#### [EXERCISE BRIEF]
Copy out each line of the material in which the word "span" can be found.

#### [DATASET EXCERPT]
[Start of Attachment]

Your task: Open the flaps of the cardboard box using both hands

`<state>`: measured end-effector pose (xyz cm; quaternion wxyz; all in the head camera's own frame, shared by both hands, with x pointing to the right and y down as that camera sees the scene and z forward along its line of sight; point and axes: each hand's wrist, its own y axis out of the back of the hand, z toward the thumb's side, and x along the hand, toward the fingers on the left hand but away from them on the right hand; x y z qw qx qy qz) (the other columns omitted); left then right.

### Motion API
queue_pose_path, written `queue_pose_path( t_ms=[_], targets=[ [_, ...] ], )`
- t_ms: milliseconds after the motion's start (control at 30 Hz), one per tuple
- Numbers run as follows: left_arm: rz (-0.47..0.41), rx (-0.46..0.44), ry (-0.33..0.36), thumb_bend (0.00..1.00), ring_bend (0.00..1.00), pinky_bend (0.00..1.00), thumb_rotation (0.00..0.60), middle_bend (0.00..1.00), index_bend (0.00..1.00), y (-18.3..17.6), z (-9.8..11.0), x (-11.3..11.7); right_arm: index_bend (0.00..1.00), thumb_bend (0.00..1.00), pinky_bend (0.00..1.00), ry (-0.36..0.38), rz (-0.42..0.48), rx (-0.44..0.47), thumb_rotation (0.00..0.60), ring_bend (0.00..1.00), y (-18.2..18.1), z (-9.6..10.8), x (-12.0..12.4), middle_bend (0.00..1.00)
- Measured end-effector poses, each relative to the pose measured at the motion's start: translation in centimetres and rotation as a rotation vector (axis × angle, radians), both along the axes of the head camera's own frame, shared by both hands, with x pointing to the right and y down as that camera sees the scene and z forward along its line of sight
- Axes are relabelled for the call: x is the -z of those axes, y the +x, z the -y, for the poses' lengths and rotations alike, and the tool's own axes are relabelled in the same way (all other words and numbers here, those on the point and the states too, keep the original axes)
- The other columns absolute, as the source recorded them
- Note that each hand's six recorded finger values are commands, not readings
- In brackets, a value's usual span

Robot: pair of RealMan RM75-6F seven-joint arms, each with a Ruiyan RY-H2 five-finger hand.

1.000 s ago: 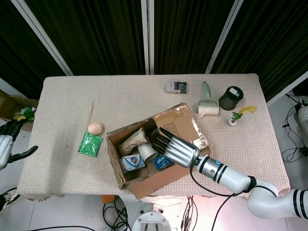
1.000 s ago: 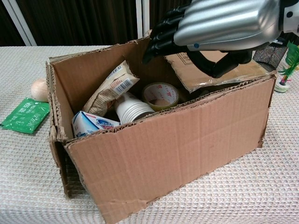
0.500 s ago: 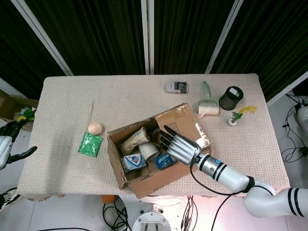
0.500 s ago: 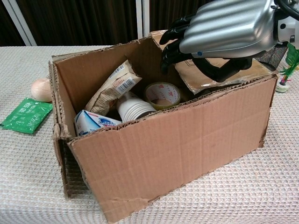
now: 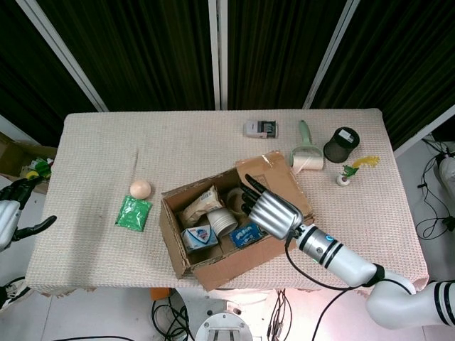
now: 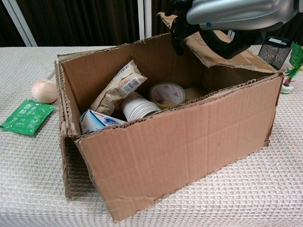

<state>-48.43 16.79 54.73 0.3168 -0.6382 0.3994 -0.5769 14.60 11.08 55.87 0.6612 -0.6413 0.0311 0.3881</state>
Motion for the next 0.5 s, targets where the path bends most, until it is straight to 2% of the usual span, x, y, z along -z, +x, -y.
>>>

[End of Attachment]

#### [ANSWER TO THE PROBLEM]
- In brackets, a value's usual span
Motion for the next 0.5 s, targets where the path bends most, until it is straight to 2% of the usual span, x, y, z along -z, +x, -y.

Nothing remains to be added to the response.